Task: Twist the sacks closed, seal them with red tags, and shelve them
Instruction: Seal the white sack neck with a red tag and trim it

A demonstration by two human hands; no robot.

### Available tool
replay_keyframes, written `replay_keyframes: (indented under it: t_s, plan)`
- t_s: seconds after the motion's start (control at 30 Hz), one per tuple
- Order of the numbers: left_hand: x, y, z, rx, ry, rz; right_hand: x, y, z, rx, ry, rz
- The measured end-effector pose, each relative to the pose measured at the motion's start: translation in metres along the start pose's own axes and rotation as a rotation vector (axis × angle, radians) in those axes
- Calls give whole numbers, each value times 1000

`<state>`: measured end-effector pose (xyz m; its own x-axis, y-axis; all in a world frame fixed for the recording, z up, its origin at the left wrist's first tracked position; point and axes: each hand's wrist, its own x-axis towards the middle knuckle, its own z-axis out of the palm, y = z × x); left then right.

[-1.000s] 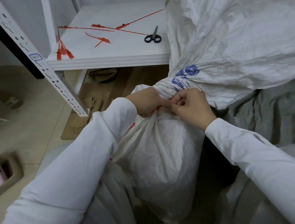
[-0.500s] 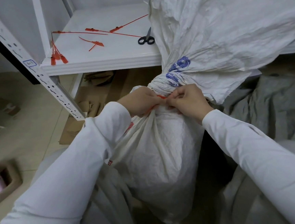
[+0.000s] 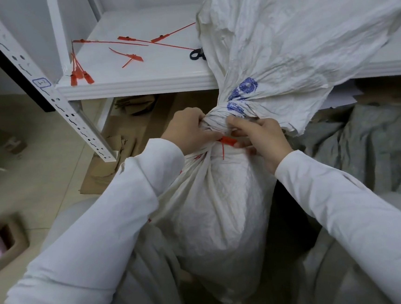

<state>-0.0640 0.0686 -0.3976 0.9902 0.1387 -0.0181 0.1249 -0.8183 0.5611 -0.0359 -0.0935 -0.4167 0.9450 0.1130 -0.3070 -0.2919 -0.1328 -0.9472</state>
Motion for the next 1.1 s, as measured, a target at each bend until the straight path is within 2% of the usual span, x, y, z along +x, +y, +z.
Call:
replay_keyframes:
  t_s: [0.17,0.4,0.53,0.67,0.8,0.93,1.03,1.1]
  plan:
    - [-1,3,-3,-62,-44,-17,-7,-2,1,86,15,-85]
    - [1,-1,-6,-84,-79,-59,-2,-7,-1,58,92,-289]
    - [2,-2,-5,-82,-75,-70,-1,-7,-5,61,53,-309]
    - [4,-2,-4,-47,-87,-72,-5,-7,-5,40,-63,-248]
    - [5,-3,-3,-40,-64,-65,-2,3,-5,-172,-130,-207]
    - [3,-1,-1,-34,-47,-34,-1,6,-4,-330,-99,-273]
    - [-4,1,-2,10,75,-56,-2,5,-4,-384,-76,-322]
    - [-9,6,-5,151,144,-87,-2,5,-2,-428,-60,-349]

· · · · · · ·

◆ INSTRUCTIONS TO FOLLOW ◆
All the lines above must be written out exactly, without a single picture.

◆ SOLUTION FOR THIS PROBLEM ◆
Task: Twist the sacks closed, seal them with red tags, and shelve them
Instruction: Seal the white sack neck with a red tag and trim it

A demonstration by two human hands; no robot.

### Available tool
replay_keyframes, written `replay_keyframes: (indented under it: t_s, plan)`
- t_s: seconds after the motion's start (control at 30 Hz), one per tuple
- Order of the numbers: left_hand: x, y, z, rx, ry, rz; right_hand: x, y, z, rx, ry, rz
- The measured end-effector pose, each relative to the pose measured at the motion's start: translation in metres along the start pose's own axes and rotation as a rotation vector (axis × angle, radians) in those axes
- Calls give whole numbers, each value times 1000

`<state>`: measured end-effector pose (xyz m; its own x-axis, y-axis; all in a world frame fixed for the recording, z up, its origin at the left wrist's first tracked position; point and axes: each hand's wrist, its own x-axis towards the middle knuckle, its own z-axis out of the palm, y = z × x); left then right.

[-1.000s] 
[-0.500s] 
[+0.000s] 

<state>-0.0640 0.0686 -0.3976 0.9902 0.1387 -0.0181 0.1249 -0.8183 0.5611 -0.0359 -0.0935 -0.4167 0.9450 0.1130 -0.3070 -0.2919 -0.1328 -0.9472</state>
Motion for the next 1.1 s, as measured, a target at each bend until the straight path is within 2% of the usual span, x, y, z along +x, +y, +z.
Call:
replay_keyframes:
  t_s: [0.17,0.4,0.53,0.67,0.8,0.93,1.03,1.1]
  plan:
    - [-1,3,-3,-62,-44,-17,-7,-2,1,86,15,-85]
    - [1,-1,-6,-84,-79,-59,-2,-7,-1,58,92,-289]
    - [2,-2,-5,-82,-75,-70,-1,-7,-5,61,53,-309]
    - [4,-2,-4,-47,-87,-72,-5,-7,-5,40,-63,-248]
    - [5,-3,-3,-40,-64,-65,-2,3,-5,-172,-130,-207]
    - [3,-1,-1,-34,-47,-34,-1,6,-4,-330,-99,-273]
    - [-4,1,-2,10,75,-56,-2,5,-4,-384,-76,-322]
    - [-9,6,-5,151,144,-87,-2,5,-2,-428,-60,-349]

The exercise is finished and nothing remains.